SBF is registered in Bengaluru and has set up office in the southern suburb of J.P. Nagar, ThePrint has reliably learnt.

Although news of the foundation is being kept under wraps, the SBF is learnt to have reached out to senior politicians as well as artists and scholars to lend their weight to it.

It is also likely to play host to Congress president Rahul Gandhi ahead of the Karnataka assembly elections due in April-May.

The makings of the foundation

The nascent foundation aims at developing a platform for a ‘progressive ideology’ and a commitment to ‘constitutional values’. It will also effectively work towards countering ‘Right-wing propaganda’ and work towards actively disseminating ‘progressive’ values through a range of mediums, sources well versed with the SBF blueprint told ThePrint.

The larger message will be about ‘Hindu Rashtra’ versus a ‘Samriddh Bharat’ that is inclusive and reaches out to all marginalised sections of society.

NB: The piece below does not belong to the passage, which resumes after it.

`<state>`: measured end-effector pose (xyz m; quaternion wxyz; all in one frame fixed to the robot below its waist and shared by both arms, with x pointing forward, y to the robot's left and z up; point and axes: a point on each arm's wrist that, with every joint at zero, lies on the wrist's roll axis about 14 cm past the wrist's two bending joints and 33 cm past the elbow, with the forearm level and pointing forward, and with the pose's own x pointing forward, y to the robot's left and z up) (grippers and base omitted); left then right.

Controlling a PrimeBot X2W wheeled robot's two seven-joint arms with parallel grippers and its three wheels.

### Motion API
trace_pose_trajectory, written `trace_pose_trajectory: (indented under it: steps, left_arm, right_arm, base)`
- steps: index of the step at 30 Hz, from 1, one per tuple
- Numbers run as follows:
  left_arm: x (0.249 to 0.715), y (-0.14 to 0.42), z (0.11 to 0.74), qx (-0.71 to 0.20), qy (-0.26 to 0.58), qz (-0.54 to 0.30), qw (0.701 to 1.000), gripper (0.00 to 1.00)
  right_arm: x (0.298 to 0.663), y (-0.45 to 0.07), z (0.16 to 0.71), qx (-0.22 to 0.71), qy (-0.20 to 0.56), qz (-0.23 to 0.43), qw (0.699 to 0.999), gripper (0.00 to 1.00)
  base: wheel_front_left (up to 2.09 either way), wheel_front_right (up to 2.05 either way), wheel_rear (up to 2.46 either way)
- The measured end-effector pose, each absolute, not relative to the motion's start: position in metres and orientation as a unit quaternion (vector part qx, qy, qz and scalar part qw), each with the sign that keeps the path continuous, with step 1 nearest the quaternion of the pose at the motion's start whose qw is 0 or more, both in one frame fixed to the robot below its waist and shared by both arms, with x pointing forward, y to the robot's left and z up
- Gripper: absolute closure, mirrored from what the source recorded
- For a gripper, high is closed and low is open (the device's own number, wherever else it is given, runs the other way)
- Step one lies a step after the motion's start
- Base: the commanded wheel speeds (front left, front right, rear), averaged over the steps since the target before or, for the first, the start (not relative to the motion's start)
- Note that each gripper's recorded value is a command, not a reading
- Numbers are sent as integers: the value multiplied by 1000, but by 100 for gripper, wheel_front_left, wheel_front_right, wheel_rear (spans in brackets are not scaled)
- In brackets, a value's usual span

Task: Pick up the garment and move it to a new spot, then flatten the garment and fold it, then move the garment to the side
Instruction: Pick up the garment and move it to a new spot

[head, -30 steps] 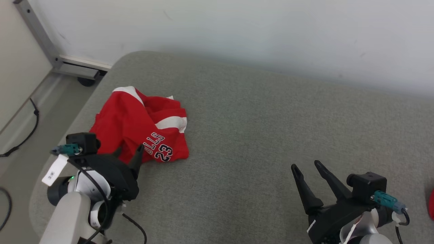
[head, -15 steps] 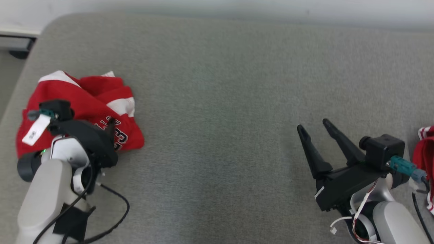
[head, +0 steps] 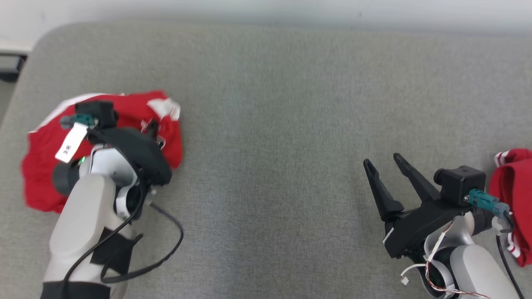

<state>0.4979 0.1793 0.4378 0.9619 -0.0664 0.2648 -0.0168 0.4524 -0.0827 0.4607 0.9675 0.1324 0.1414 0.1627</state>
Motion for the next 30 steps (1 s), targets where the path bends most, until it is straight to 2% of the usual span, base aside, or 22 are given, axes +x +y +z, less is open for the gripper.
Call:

The idea to create an organisation that espouses liberal and democratic values but remains politically distant first emerged in July 2017, when the Congress party hosted a three-day international conference in Bengaluru on ‘Reclaiming Social Justice, Revisiting Ambedkar’.

Human rights advocate Martin Luther King III and then-Congress V-P Rahul Gandhi presided over the conference – also termed a ‘Quest for Equity’.

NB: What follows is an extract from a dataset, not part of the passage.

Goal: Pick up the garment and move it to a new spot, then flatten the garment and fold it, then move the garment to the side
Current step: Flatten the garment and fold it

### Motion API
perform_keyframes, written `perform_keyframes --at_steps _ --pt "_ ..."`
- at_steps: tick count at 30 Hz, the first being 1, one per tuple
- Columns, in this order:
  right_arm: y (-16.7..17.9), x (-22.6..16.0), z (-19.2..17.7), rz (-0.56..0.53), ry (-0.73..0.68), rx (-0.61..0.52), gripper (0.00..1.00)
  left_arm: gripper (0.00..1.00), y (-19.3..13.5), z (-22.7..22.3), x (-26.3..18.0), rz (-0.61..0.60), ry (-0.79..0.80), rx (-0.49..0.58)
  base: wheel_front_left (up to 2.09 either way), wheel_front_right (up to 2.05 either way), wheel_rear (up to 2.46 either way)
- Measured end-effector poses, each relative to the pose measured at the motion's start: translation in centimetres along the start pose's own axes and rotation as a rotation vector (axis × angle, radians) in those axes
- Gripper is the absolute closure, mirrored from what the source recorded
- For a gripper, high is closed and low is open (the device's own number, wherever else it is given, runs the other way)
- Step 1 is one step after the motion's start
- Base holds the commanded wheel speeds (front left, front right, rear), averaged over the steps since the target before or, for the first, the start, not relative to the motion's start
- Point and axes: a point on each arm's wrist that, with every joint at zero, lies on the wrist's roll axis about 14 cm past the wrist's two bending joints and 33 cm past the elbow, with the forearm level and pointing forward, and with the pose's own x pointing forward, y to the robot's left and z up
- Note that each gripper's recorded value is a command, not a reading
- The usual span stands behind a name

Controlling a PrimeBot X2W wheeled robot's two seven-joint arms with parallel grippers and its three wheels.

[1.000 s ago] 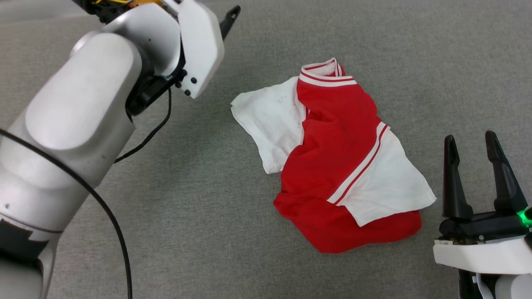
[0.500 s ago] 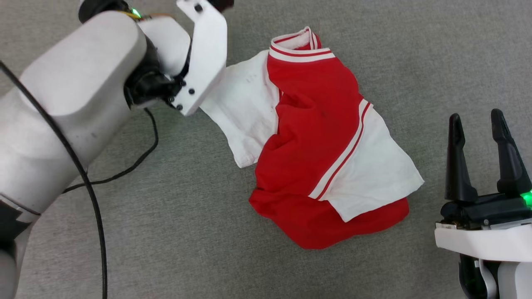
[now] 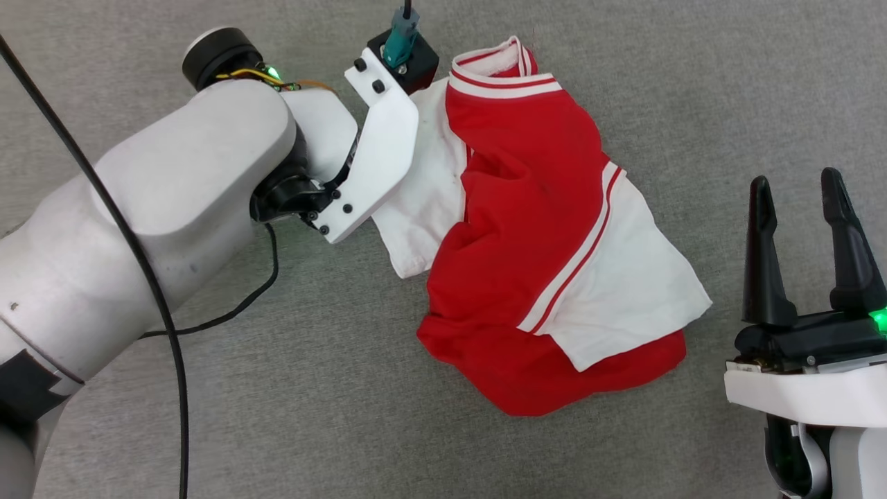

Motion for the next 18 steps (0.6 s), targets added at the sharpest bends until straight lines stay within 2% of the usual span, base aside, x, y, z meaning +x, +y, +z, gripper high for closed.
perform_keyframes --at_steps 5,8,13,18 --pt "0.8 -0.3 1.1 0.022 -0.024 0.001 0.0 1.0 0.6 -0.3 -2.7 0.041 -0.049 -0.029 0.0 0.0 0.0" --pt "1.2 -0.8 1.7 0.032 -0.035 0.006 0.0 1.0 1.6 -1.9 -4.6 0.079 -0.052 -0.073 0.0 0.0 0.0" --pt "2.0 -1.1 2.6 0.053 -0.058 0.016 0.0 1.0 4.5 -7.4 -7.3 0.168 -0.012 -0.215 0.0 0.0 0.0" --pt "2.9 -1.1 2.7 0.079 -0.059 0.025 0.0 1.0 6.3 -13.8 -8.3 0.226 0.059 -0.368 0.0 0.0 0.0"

It culminated in a Bengaluru declaration that promised a ‘new deal for a new India’, and also a possible blueprint for a common minimum programme for a united opposition ahead of 2019.

The ‘Quest for Equity’ also managed to draw in people from all walks of life but with a common commitment towards a democratic value system.

Sources told ThePrint that many eminent persons who attended the conference and others who observed it from afar expressed their willingness to associate with a non-political platform that would be committed to liberal social values. Work on the blueprint for Samriddh Bharat began right there.

In August 2017, Sappal resigned as CEO and editor-in-chief of Rajya Sabha TV. He was also officer on special duty to former Vice-President Hamid Ansari. Sappal is now key to the new foundation, and is reportedly in touch with senior politicians from across parties as well as scholars and artists to engage with this ‘non-political’ and ‘independent’ forum.

Preparing for 2019

The SBF has already initiated activities on a small scale in Karnataka, working at generating video and print content that subscribes to a liberal ideology. It, however, has plans that go far beyond the borders of Karnataka.